A new requirement that Nasdaq-listed companies disclose certain payments made to directors by third parties is scheduled to go into effect on August 1, 2016. The new rule targets so-called “golden leash” payments made to public company directors by third parties, including hedge funds and other activist investors. Golden leash arrangements often involve payments tied to the achievement of benchmarks established by the third party, such as stock price targets. The new rule is intended to provide investors with information about arrangements that could create a conflict of interest or promote a focus on short-term results at the expense of long-term value creation.

New Nasdaq Rule 5250(b)(3) requires the disclosure of the material terms of any arrangements relating to compensation to a director or director nominee by a third party in connection with board service or candidacy. While some of this information is required to be disclosed under existing regulations, the new rule is broader in scope and will require the disclosure of certain arrangements that otherwise would not have been required. The rule includes exceptions for certain arrangements, including expense reimbursement and arrangements that existed prior to the nominee’s candidacy.

Companies can choose whether to provide the new disclosure in a proxy or information statement or through the company’s publicly-accessible website. A company’s initial disclosure must be provided no later than the date it files or furnishes its next definitive proxy or information statement in connection with a meeting of shareholders at which directors will be elected. Companies that do not file proxy or information statements must provide the new disclosure no later than the date the company files its next annual report on Form 10-K or Form 20-F. After the initial disclosure, companies must provide updated disclosure at least annually.
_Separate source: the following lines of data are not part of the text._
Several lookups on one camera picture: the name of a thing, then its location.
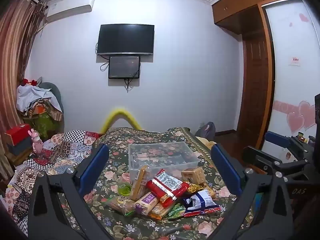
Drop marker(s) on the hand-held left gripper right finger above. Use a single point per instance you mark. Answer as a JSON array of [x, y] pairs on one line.
[[222, 166]]

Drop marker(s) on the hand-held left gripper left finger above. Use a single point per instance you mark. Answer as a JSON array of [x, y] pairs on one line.
[[96, 166]]

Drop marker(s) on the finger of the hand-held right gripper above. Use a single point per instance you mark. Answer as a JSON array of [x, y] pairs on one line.
[[260, 156], [277, 138]]

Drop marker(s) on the brown biscuit packet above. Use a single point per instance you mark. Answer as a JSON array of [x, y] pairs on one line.
[[193, 175]]

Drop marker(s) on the red snack packet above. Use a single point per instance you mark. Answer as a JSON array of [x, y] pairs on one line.
[[167, 185]]

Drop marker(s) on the clear plastic storage box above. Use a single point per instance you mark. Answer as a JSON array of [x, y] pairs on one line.
[[162, 152]]

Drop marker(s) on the purple label cracker packet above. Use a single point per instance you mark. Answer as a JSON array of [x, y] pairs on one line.
[[147, 201]]

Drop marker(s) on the green floral blanket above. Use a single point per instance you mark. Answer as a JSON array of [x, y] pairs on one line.
[[117, 160]]

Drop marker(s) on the pink heart stickers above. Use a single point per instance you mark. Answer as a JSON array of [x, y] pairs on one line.
[[296, 121]]

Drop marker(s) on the yellow fleece blanket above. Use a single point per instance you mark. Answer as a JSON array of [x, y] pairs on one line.
[[207, 144]]

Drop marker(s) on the gold wrapped candy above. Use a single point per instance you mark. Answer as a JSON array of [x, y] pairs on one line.
[[196, 188]]

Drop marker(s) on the patchwork quilt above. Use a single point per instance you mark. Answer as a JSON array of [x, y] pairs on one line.
[[65, 150]]

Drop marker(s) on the green round snack packet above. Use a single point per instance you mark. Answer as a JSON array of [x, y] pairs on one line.
[[124, 189]]

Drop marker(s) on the grey backpack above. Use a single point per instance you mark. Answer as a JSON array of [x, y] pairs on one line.
[[206, 130]]

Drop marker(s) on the blue white snack packet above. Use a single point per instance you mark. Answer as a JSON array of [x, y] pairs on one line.
[[200, 200]]

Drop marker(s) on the yellow long cracker packet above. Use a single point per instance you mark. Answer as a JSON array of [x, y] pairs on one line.
[[140, 182]]

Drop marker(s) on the red thin snack stick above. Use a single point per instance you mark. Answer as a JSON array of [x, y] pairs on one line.
[[202, 211]]

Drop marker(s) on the white sliding door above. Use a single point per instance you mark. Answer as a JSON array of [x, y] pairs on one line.
[[287, 87]]

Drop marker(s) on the yellow foam tube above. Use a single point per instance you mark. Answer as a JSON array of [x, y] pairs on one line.
[[120, 112]]

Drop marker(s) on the wooden door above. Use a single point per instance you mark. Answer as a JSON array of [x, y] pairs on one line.
[[252, 85]]

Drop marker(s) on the pink rabbit toy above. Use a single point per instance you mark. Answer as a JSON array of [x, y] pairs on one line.
[[36, 141]]

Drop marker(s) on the green patterned cloth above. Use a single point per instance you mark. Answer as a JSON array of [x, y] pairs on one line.
[[45, 126]]

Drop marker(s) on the dark grey box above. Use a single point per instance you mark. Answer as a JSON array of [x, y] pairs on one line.
[[21, 147]]

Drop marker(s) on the white paper note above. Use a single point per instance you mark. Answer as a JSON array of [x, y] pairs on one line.
[[295, 61]]

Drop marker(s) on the red box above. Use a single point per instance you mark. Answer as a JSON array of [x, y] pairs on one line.
[[17, 132]]

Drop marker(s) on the grey chair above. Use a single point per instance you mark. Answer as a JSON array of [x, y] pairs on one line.
[[53, 90]]

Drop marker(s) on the pile of clothes on basket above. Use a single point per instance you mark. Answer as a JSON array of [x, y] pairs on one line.
[[30, 95]]

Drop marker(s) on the small black monitor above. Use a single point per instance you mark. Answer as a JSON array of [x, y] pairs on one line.
[[124, 67]]

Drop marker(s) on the red flowers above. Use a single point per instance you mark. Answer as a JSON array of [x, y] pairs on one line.
[[26, 82]]

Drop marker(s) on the large black television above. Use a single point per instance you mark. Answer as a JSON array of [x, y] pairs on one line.
[[125, 38]]

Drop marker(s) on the striped brown curtain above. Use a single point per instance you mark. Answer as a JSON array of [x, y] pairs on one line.
[[15, 55]]

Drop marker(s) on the wooden wardrobe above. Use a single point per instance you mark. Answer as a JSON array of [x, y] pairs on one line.
[[235, 7]]

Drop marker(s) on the white air conditioner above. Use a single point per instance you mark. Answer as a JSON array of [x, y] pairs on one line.
[[70, 7]]

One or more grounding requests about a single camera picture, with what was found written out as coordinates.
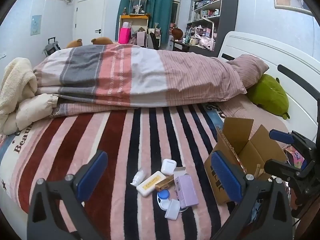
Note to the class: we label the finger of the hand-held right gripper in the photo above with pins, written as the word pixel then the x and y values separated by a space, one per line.
pixel 280 167
pixel 281 136

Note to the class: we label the white earbuds case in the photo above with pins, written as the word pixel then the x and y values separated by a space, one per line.
pixel 168 167

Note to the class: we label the green plush toy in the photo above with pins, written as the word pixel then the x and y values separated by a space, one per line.
pixel 271 96

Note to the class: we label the small white plastic case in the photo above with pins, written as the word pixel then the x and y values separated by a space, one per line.
pixel 172 209

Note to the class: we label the blue wall poster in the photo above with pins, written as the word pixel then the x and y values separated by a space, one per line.
pixel 36 25

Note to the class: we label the small white bottle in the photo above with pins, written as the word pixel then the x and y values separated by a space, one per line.
pixel 138 178

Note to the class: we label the grey suitcase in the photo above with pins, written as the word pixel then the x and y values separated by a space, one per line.
pixel 51 47

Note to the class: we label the white door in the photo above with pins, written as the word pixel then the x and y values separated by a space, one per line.
pixel 90 20

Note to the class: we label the glass display case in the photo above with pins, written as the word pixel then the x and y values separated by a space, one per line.
pixel 138 5

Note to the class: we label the open white paper box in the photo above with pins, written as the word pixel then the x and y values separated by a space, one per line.
pixel 180 171

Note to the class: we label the folded pink grey quilt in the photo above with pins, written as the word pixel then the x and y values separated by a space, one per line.
pixel 125 77

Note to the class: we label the cream rectangular box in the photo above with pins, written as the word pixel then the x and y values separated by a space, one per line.
pixel 150 183

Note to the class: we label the window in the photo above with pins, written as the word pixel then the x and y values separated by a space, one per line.
pixel 177 5

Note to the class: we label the small wooden piece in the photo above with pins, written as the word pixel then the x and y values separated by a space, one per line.
pixel 258 172

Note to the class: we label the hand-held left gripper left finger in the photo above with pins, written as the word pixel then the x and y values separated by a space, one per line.
pixel 92 175

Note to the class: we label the dark bookshelf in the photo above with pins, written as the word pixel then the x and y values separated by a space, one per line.
pixel 226 5

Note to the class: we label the slim brown box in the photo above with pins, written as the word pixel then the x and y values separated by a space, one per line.
pixel 164 183

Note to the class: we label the brown teddy bear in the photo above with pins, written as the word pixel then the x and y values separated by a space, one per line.
pixel 102 40
pixel 75 43

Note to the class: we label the yellow shelf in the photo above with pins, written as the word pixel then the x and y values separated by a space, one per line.
pixel 135 17

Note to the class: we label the bright pink bag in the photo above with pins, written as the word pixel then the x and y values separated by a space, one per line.
pixel 124 35

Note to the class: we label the white fleece blanket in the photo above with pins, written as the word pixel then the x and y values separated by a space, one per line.
pixel 13 85

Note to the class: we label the colourful printed packet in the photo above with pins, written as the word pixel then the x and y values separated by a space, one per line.
pixel 295 156

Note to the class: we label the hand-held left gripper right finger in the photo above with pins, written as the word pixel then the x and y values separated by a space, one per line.
pixel 225 177

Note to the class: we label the pink striped pillow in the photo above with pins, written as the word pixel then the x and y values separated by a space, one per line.
pixel 250 67

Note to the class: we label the brown round ornament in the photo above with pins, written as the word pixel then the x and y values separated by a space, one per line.
pixel 178 33

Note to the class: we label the blue white contact lens case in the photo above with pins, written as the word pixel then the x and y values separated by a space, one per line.
pixel 163 199

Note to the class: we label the white bed headboard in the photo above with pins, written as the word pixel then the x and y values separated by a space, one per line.
pixel 275 52

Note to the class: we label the cluttered desk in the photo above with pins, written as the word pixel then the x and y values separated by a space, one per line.
pixel 197 45

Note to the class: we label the striped plush blanket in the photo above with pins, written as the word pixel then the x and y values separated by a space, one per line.
pixel 117 142

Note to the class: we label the purple box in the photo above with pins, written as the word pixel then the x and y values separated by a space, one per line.
pixel 186 191

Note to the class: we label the brown cardboard box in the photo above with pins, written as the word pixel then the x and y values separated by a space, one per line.
pixel 240 160

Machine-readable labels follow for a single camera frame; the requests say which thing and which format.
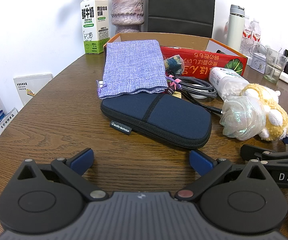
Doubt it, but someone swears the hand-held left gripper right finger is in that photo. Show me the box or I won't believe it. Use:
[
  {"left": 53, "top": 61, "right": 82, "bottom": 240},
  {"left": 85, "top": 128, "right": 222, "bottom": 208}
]
[{"left": 175, "top": 149, "right": 275, "bottom": 202}]

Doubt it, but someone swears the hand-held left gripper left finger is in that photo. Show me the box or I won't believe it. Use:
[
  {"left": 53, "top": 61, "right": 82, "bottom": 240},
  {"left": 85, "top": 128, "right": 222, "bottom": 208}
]
[{"left": 17, "top": 148, "right": 109, "bottom": 202}]

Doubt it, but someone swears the yellow plush toy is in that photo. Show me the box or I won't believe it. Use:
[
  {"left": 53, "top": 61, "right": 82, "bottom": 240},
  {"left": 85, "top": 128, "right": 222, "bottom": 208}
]
[{"left": 242, "top": 83, "right": 288, "bottom": 141}]

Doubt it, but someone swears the iridescent plastic bag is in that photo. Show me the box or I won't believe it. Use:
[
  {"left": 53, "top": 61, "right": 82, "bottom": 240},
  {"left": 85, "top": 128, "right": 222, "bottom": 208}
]
[{"left": 219, "top": 96, "right": 267, "bottom": 140}]

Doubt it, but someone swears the navy zip case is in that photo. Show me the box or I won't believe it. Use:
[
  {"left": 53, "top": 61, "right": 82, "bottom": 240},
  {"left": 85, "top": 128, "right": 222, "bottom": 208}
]
[{"left": 100, "top": 93, "right": 212, "bottom": 149}]

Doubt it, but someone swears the white pill bottle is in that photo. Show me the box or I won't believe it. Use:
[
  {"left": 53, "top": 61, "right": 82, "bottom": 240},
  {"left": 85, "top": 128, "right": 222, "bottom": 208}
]
[{"left": 208, "top": 67, "right": 250, "bottom": 99}]

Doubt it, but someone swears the red cardboard box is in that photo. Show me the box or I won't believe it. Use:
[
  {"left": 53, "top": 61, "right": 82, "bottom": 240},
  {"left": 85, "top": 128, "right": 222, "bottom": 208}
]
[{"left": 106, "top": 32, "right": 248, "bottom": 82}]

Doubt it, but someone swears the purple linen pouch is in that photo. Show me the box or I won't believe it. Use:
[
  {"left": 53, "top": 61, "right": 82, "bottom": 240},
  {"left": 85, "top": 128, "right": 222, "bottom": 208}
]
[{"left": 98, "top": 40, "right": 168, "bottom": 99}]

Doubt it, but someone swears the wooden desktop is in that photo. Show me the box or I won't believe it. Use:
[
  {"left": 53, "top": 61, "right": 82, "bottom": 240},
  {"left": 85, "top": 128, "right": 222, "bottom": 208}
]
[{"left": 0, "top": 32, "right": 288, "bottom": 240}]

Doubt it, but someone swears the clear glass cup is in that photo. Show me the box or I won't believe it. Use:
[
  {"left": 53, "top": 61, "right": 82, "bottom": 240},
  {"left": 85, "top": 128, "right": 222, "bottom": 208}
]
[{"left": 264, "top": 48, "right": 288, "bottom": 83}]

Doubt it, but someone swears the white round gadget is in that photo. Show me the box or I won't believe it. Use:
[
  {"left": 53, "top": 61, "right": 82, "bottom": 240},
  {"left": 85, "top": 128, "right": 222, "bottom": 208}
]
[{"left": 259, "top": 44, "right": 272, "bottom": 55}]

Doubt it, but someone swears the small colourful packet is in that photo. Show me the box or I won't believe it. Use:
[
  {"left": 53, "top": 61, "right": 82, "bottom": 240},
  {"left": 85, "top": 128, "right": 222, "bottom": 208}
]
[{"left": 163, "top": 55, "right": 184, "bottom": 76}]

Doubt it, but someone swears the clear water bottle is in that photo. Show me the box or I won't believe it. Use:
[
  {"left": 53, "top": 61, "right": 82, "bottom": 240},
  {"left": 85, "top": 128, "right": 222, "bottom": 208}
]
[
  {"left": 240, "top": 16, "right": 252, "bottom": 53},
  {"left": 250, "top": 19, "right": 263, "bottom": 46}
]

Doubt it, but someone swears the white thermos bottle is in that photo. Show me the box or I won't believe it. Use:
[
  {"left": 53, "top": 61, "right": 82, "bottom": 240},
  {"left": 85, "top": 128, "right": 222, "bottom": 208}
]
[{"left": 225, "top": 4, "right": 246, "bottom": 53}]

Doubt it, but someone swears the white green milk carton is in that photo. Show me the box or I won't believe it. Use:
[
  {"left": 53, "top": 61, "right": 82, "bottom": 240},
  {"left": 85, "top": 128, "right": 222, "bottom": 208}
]
[{"left": 80, "top": 0, "right": 110, "bottom": 54}]

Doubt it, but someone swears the pink ribbed vase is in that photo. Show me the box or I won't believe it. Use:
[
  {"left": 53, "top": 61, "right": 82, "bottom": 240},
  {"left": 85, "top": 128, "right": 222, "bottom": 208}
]
[{"left": 111, "top": 0, "right": 144, "bottom": 34}]

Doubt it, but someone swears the black paper bag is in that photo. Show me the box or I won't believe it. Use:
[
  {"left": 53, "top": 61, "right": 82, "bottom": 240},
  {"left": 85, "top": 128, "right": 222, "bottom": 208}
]
[{"left": 148, "top": 0, "right": 216, "bottom": 39}]

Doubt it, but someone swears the black usb cable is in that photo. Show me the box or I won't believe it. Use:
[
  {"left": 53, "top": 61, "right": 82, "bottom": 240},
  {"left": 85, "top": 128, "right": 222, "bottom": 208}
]
[{"left": 188, "top": 96, "right": 224, "bottom": 115}]

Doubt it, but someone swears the braided coiled cable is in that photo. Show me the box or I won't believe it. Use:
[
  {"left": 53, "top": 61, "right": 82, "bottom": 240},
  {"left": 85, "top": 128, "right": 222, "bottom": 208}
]
[{"left": 168, "top": 76, "right": 218, "bottom": 99}]

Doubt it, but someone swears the pink cable tie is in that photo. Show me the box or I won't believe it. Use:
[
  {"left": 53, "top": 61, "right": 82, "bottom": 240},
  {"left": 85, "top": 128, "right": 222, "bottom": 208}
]
[{"left": 168, "top": 78, "right": 182, "bottom": 90}]
Because much of the information needed to comply with the new rule will have to be provided by directors and third parties, Nasdaq-listed companies should consider educating their boards of directors about the requirements of the new rule and the company’s plans for collecting the required information. Companies should also update their disclosure controls and director and officer questionnaires so that the necessary information is collected and disclosed in a timely manner. Other documents that should be reviewed in light of the new rule include advance notice bylaws and corporate governance guidelines.